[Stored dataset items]
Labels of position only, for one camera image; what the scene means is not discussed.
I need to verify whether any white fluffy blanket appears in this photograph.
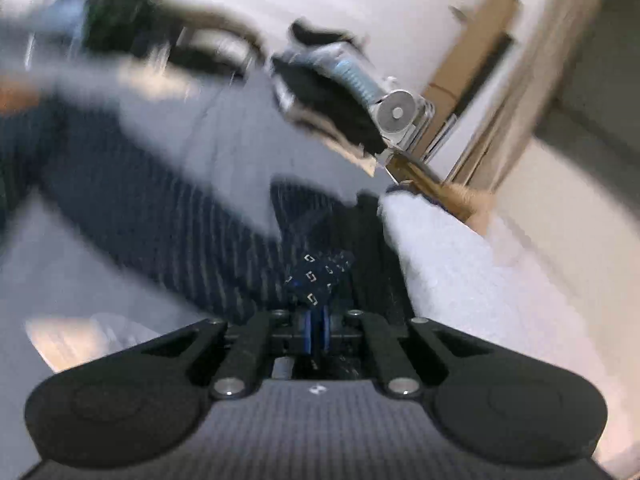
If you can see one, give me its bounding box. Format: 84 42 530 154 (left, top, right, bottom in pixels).
377 192 640 466

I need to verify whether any heap of black clothes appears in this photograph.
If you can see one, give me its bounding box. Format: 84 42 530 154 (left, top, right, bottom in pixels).
270 19 396 163

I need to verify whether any dark window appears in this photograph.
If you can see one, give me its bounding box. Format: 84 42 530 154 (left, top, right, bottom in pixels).
532 0 640 166

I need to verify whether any pile of mixed clothes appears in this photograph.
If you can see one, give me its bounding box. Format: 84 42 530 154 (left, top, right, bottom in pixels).
0 0 271 76

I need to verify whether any beige curtain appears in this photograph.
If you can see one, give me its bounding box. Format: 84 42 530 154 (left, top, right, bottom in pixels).
450 0 613 196

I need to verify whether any long cardboard box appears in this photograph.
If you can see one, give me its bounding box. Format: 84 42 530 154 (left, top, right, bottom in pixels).
420 0 526 111

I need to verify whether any navy dotted garment orange lining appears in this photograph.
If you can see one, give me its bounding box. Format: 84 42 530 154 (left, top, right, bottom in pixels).
0 102 396 331

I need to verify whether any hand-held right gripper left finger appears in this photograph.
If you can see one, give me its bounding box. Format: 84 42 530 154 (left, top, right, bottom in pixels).
142 309 317 402

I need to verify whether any grey quilt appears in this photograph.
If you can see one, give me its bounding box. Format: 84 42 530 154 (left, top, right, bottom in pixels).
0 55 391 361

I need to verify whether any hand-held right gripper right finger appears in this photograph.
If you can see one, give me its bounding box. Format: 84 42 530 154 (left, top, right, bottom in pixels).
318 309 497 398

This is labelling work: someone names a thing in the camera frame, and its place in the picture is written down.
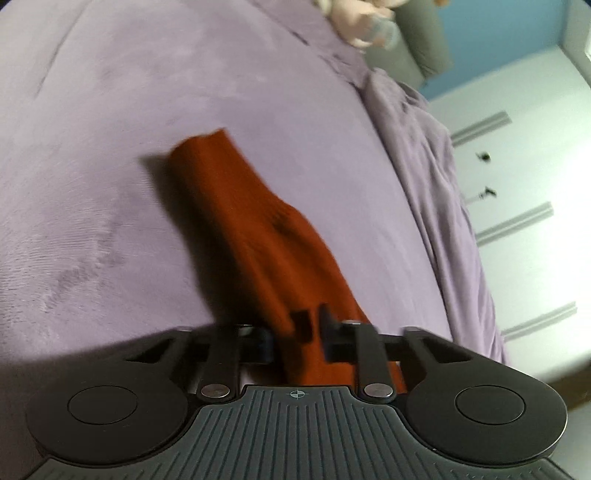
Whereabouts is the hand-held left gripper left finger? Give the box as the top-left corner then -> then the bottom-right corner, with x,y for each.
123,311 -> 313,403

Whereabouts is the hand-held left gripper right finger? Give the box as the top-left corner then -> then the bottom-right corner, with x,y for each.
318,303 -> 468,403

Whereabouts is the rust red knit garment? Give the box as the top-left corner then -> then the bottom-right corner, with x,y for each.
168,129 -> 408,396

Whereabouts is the purple crumpled blanket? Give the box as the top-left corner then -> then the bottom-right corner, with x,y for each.
360,68 -> 509,366

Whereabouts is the purple bed sheet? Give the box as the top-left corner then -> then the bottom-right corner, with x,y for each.
0,0 -> 455,464

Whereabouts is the white wardrobe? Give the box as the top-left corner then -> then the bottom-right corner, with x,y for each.
424,0 -> 591,386

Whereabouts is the pink plush toy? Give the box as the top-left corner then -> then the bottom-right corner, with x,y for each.
318,0 -> 399,49

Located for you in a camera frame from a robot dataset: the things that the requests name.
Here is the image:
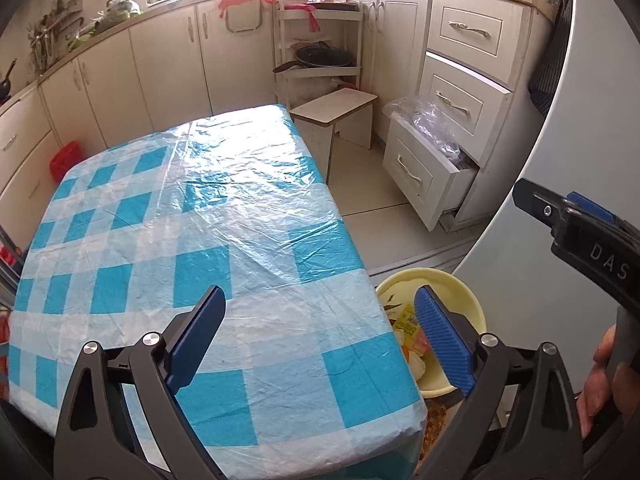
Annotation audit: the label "red hanging cloth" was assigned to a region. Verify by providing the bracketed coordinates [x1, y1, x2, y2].
[287, 3, 321, 34]

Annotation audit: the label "dark checked cloth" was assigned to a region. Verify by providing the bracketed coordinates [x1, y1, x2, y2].
[529, 24, 572, 117]

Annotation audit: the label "blue checked tablecloth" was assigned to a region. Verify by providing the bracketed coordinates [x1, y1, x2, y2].
[7, 103, 429, 480]

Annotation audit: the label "person's right hand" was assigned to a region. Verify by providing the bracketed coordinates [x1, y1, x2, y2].
[575, 324, 640, 437]

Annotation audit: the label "colourful patterned cloth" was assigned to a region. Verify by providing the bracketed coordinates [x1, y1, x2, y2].
[421, 401, 449, 457]

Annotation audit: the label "crumpled clear bags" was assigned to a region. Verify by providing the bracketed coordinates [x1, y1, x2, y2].
[382, 97, 461, 162]

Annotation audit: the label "white refrigerator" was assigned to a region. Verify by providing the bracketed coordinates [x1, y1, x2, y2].
[367, 0, 640, 361]

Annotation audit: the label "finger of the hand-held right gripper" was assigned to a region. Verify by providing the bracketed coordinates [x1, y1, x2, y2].
[567, 191, 629, 232]
[512, 178, 568, 232]

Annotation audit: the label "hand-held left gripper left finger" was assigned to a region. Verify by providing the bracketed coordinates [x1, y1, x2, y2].
[52, 285, 228, 480]

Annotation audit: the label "white base cabinets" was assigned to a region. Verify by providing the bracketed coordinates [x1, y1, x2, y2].
[0, 0, 434, 252]

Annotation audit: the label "black wok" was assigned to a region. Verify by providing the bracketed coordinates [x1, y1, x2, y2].
[0, 57, 19, 104]

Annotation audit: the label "white storage rack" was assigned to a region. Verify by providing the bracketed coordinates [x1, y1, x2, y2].
[272, 0, 364, 107]

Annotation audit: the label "red floor bin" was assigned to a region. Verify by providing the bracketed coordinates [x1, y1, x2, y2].
[49, 140, 84, 184]

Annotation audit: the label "bag of green vegetables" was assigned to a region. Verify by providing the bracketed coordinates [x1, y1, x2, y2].
[69, 0, 142, 49]

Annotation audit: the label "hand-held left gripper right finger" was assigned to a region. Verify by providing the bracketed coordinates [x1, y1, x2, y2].
[414, 284, 586, 480]

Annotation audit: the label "yellow red packet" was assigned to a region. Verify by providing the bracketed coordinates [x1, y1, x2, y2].
[387, 302, 421, 342]

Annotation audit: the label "white wooden stool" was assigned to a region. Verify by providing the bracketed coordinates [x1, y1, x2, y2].
[289, 87, 379, 187]

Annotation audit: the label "white cabinet drawer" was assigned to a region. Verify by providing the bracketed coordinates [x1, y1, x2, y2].
[425, 0, 532, 89]
[418, 52, 514, 167]
[382, 112, 479, 233]

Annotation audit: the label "black frying pan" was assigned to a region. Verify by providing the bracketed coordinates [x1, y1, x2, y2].
[272, 42, 354, 74]

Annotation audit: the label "yellow plastic basin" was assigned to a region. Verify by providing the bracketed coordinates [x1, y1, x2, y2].
[374, 267, 489, 401]

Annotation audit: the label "wall utensil rack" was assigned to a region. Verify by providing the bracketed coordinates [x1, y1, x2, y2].
[24, 0, 84, 69]

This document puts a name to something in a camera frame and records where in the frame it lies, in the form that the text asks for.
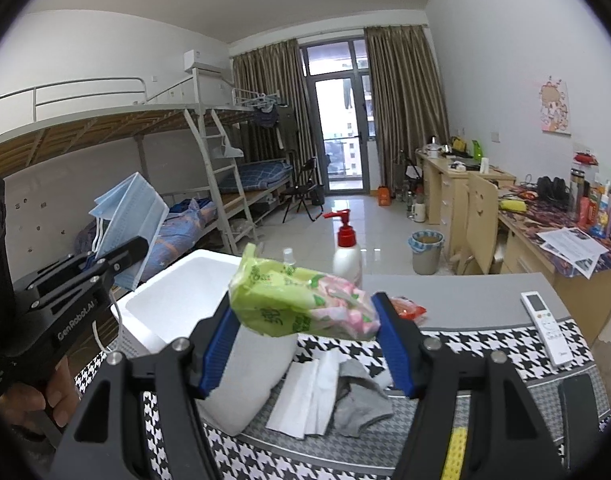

• THE PROBLEM:
Restate each line of the records exactly; pictures do not belong in the copy.

• TASK RESULT:
Labels of position only, for one camera image; what the scene means is not discussed.
I need to verify whether any white fluffy blanket appears in this photograph.
If you can see one, give me its bounding box. Format: 84 42 530 154 (left, top, right, bottom in pixels).
377 192 640 466

I need to verify whether any heap of black clothes appears in this photograph.
If you can see one, give me its bounding box. Format: 84 42 530 154 (left, top, right, bottom in pixels).
270 19 396 163

I need to verify whether any dark window appears in this photograph.
If you can see one, give me its bounding box. Format: 84 42 530 154 (left, top, right, bottom in pixels).
532 0 640 166

I need to verify whether any pile of mixed clothes appears in this photograph.
If you can see one, give me its bounding box. Format: 84 42 530 154 (left, top, right, bottom in pixels).
0 0 271 76

I need to verify whether any beige curtain appears in this photograph.
If you can see one, give me its bounding box. Format: 84 42 530 154 (left, top, right, bottom in pixels).
450 0 613 196

I need to verify whether any long cardboard box appears in this photograph.
If you can see one, give me its bounding box. Format: 84 42 530 154 (left, top, right, bottom in pixels).
420 0 526 111

I need to verify whether any navy dotted garment orange lining appears in this photograph.
If you can see one, give me its bounding box. Format: 84 42 530 154 (left, top, right, bottom in pixels).
0 102 396 331

I need to verify whether any hand-held right gripper left finger appears in this photograph.
If you can see one, give me its bounding box. Format: 84 42 530 154 (left, top, right, bottom in pixels).
142 309 317 402

I need to verify whether any grey quilt appears in this photograph.
If you can see one, give me its bounding box. Format: 84 42 530 154 (left, top, right, bottom in pixels).
0 55 391 361

I need to verify whether any hand-held right gripper right finger appears in this photograph.
If you can see one, give me its bounding box. Format: 84 42 530 154 (left, top, right, bottom in pixels).
318 309 497 398

This is labelling work: someone names a thing in the camera frame, and its place in the picture is written down.
Whereabouts is the hand-held left gripper left finger? Give the box as the top-left corner then -> then the bottom-right corner, with x,y for each.
123,311 -> 313,403

Whereabouts is the hand-held left gripper right finger? Give the box as the top-left corner then -> then the bottom-right corner, with x,y for each.
318,303 -> 468,403

Whereabouts is the rust red knit garment? Give the box as the top-left corner then -> then the bottom-right corner, with x,y for each.
168,129 -> 408,396

Whereabouts is the purple crumpled blanket? Give the box as the top-left corner then -> then the bottom-right corner, with x,y for each.
360,68 -> 509,366

Whereabouts is the purple bed sheet? Give the box as the top-left corner then -> then the bottom-right corner, with x,y for each.
0,0 -> 455,464

Whereabouts is the white wardrobe? Give the box as the top-left corner then -> then the bottom-right corner, with x,y for each.
424,0 -> 591,386

Whereabouts is the pink plush toy? Give the box as the top-left corner then -> then the bottom-right corner, with x,y for each.
318,0 -> 399,49

Located for you in a camera frame from a robot dataset: the things that the requests name.
Here is the image:
Annotation audit: the label "red hanging cloth" was assigned to a region. Verify by providing the bracketed coordinates [x1, y1, x2, y2].
[287, 3, 321, 34]

Annotation audit: the label "dark checked cloth" was assigned to a region. Verify by providing the bracketed coordinates [x1, y1, x2, y2].
[529, 24, 572, 117]

Annotation audit: the label "blue checked tablecloth" was assigned to a region. Verify by providing the bracketed coordinates [x1, y1, x2, y2].
[7, 103, 429, 480]

Annotation audit: the label "person's right hand" was assigned to a region. Verify by providing the bracketed coordinates [x1, y1, x2, y2].
[575, 324, 640, 437]

Annotation audit: the label "colourful patterned cloth" was assigned to a region. Verify by providing the bracketed coordinates [x1, y1, x2, y2].
[421, 401, 449, 457]

Annotation audit: the label "crumpled clear bags" was assigned to a region. Verify by providing the bracketed coordinates [x1, y1, x2, y2].
[382, 97, 461, 162]

Annotation audit: the label "white refrigerator" was assigned to a region. Verify by providing the bracketed coordinates [x1, y1, x2, y2].
[367, 0, 640, 361]

Annotation audit: the label "finger of the hand-held right gripper" was assigned to a region. Verify by providing the bracketed coordinates [x1, y1, x2, y2].
[567, 191, 629, 232]
[512, 178, 568, 232]

Annotation audit: the label "hand-held left gripper left finger" was assigned to a region. Verify by providing the bracketed coordinates [x1, y1, x2, y2].
[52, 285, 228, 480]

Annotation audit: the label "white base cabinets" was assigned to a region. Verify by providing the bracketed coordinates [x1, y1, x2, y2].
[0, 0, 434, 252]

Annotation audit: the label "black wok" was assigned to a region. Verify by providing the bracketed coordinates [x1, y1, x2, y2].
[0, 57, 19, 104]

Annotation audit: the label "white storage rack" was assigned to a region. Verify by providing the bracketed coordinates [x1, y1, x2, y2].
[272, 0, 364, 107]

Annotation audit: the label "red floor bin" was assigned to a region. Verify by providing the bracketed coordinates [x1, y1, x2, y2].
[49, 140, 84, 184]

Annotation audit: the label "bag of green vegetables" was assigned to a region. Verify by providing the bracketed coordinates [x1, y1, x2, y2].
[69, 0, 142, 49]

Annotation audit: the label "hand-held left gripper right finger" was assigned to a region. Verify by providing the bracketed coordinates [x1, y1, x2, y2].
[414, 284, 586, 480]

Annotation audit: the label "yellow red packet" was assigned to a region. Verify by providing the bracketed coordinates [x1, y1, x2, y2].
[387, 302, 421, 342]

Annotation audit: the label "white wooden stool" was assigned to a region. Verify by providing the bracketed coordinates [x1, y1, x2, y2].
[289, 87, 379, 187]

Annotation audit: the label "white cabinet drawer" was assigned to a region. Verify by providing the bracketed coordinates [x1, y1, x2, y2].
[425, 0, 532, 89]
[418, 52, 514, 167]
[382, 112, 479, 233]

Annotation audit: the label "black frying pan" was assigned to a region. Verify by providing the bracketed coordinates [x1, y1, x2, y2].
[272, 42, 354, 74]

Annotation audit: the label "yellow plastic basin" was assigned to a region. Verify by providing the bracketed coordinates [x1, y1, x2, y2].
[374, 267, 489, 401]

Annotation audit: the label "wall utensil rack" was assigned to a region. Verify by providing the bracketed coordinates [x1, y1, x2, y2].
[24, 0, 84, 69]

This document puts a name to something in a camera frame and records where in the frame it lies, in the form that the text asks for.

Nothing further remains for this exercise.